What the task requires is an exact printout of the listing below, pictures excluded.

•••

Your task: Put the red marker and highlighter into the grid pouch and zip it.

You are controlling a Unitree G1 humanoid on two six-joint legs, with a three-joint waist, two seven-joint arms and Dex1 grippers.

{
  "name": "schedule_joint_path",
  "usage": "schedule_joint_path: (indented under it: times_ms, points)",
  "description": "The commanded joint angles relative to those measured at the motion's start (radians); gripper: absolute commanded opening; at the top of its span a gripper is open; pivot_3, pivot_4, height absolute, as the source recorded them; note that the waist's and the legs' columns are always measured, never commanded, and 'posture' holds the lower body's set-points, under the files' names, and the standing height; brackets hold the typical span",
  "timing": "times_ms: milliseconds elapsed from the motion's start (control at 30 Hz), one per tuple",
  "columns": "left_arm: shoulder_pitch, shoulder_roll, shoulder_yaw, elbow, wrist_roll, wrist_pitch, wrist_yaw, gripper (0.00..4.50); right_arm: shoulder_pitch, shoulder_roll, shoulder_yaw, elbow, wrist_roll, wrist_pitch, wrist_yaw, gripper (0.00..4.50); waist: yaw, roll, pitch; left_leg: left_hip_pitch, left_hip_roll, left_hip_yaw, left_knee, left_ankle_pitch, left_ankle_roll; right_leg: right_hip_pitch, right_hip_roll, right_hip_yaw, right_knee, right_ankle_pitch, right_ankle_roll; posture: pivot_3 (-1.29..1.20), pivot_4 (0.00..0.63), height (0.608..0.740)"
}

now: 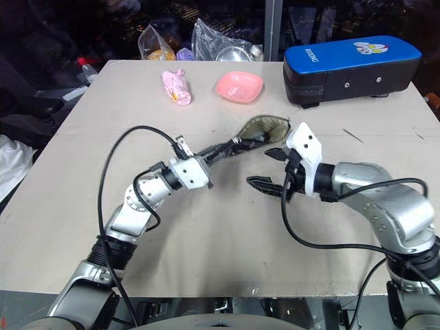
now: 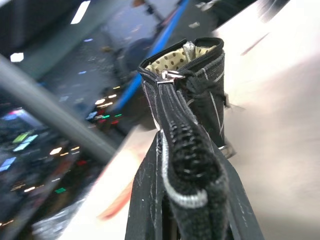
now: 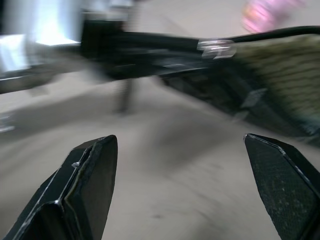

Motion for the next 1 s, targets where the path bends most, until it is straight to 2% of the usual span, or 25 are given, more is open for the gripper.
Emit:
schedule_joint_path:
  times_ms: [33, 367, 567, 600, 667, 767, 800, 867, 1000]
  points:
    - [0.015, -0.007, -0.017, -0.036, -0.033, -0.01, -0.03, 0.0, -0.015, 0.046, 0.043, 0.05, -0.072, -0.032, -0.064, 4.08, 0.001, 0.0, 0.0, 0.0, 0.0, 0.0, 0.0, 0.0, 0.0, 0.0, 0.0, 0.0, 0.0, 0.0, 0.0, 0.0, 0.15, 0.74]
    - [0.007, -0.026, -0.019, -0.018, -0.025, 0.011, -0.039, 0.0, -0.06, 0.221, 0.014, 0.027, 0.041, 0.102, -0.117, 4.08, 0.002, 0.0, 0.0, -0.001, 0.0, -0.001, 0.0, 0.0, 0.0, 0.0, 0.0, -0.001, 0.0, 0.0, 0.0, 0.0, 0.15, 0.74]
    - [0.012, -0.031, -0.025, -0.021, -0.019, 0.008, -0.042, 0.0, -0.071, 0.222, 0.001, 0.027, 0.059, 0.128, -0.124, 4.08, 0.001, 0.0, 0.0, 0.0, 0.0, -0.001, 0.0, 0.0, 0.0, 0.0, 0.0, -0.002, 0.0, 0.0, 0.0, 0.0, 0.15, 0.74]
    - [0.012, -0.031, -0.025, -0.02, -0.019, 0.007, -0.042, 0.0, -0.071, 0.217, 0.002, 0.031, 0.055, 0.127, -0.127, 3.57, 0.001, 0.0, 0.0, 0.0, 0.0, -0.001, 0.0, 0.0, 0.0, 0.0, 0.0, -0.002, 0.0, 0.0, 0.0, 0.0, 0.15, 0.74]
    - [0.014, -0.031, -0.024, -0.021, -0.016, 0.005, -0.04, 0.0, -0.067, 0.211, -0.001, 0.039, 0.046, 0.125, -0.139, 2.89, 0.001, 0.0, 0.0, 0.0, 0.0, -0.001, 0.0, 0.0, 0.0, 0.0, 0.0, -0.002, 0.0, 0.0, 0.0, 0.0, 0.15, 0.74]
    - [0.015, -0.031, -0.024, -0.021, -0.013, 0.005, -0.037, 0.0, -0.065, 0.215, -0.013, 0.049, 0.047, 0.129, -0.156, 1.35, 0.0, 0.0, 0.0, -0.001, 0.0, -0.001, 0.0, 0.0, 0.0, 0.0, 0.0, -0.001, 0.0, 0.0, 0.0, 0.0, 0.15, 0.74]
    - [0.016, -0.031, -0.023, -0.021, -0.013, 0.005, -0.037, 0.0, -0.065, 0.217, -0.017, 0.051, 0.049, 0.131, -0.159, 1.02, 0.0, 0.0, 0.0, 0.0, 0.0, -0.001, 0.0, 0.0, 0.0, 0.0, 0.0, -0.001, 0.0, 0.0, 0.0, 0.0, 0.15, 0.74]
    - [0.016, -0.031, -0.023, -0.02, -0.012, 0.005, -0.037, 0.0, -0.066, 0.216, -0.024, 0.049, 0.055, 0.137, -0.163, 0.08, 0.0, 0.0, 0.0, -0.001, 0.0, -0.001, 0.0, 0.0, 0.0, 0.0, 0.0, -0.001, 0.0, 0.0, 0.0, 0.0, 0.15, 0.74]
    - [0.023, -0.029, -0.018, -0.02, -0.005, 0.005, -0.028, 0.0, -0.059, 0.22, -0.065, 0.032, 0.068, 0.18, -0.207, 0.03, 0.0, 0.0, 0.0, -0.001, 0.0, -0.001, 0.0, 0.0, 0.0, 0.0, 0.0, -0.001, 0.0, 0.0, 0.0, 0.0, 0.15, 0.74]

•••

■ **Result of this exercise**:
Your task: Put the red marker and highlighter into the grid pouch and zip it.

You are controlling a Unitree G1 humanoid on two six-joint legs, with a three-joint waist, two seven-joint arms and Dex1 grippers.

{
  "name": "schedule_joint_path",
  "usage": "schedule_joint_path: (indented under it: times_ms, points)",
  "description": "The commanded joint angles relative to those measured at the motion's start (radians); gripper: absolute commanded opening; at the top of its span a gripper is open; pivot_3, pivot_4, height absolute, as the source recorded them; note that the waist's and the legs' columns are always measured, never commanded, and 'posture' holds the lower body's set-points, under the files' names, and the standing height; brackets hold the typical span",
  "timing": "times_ms: milliseconds elapsed from the motion's start (control at 30 Hz), one per tuple",
  "columns": "left_arm: shoulder_pitch, shoulder_roll, shoulder_yaw, elbow, wrist_roll, wrist_pitch, wrist_yaw, gripper (0.00..4.50); right_arm: shoulder_pitch, shoulder_roll, shoulder_yaw, elbow, wrist_roll, wrist_pitch, wrist_yaw, gripper (0.00..4.50); waist: yaw, roll, pitch; left_leg: left_hip_pitch, left_hip_roll, left_hip_yaw, left_knee, left_ankle_pitch, left_ankle_roll; right_leg: right_hip_pitch, right_hip_roll, right_hip_yaw, right_knee, right_ankle_pitch, right_ankle_roll; posture: pivot_3 (-1.29..1.20), pivot_4 (0.00..0.63), height (0.608..0.740)"
}

now: 
now: 
now: 

Motion for the next 1 s, targets where the path bends most, until it is straight to 2% of the usual span, or 25 are given, more is open for the gripper.
Emit:
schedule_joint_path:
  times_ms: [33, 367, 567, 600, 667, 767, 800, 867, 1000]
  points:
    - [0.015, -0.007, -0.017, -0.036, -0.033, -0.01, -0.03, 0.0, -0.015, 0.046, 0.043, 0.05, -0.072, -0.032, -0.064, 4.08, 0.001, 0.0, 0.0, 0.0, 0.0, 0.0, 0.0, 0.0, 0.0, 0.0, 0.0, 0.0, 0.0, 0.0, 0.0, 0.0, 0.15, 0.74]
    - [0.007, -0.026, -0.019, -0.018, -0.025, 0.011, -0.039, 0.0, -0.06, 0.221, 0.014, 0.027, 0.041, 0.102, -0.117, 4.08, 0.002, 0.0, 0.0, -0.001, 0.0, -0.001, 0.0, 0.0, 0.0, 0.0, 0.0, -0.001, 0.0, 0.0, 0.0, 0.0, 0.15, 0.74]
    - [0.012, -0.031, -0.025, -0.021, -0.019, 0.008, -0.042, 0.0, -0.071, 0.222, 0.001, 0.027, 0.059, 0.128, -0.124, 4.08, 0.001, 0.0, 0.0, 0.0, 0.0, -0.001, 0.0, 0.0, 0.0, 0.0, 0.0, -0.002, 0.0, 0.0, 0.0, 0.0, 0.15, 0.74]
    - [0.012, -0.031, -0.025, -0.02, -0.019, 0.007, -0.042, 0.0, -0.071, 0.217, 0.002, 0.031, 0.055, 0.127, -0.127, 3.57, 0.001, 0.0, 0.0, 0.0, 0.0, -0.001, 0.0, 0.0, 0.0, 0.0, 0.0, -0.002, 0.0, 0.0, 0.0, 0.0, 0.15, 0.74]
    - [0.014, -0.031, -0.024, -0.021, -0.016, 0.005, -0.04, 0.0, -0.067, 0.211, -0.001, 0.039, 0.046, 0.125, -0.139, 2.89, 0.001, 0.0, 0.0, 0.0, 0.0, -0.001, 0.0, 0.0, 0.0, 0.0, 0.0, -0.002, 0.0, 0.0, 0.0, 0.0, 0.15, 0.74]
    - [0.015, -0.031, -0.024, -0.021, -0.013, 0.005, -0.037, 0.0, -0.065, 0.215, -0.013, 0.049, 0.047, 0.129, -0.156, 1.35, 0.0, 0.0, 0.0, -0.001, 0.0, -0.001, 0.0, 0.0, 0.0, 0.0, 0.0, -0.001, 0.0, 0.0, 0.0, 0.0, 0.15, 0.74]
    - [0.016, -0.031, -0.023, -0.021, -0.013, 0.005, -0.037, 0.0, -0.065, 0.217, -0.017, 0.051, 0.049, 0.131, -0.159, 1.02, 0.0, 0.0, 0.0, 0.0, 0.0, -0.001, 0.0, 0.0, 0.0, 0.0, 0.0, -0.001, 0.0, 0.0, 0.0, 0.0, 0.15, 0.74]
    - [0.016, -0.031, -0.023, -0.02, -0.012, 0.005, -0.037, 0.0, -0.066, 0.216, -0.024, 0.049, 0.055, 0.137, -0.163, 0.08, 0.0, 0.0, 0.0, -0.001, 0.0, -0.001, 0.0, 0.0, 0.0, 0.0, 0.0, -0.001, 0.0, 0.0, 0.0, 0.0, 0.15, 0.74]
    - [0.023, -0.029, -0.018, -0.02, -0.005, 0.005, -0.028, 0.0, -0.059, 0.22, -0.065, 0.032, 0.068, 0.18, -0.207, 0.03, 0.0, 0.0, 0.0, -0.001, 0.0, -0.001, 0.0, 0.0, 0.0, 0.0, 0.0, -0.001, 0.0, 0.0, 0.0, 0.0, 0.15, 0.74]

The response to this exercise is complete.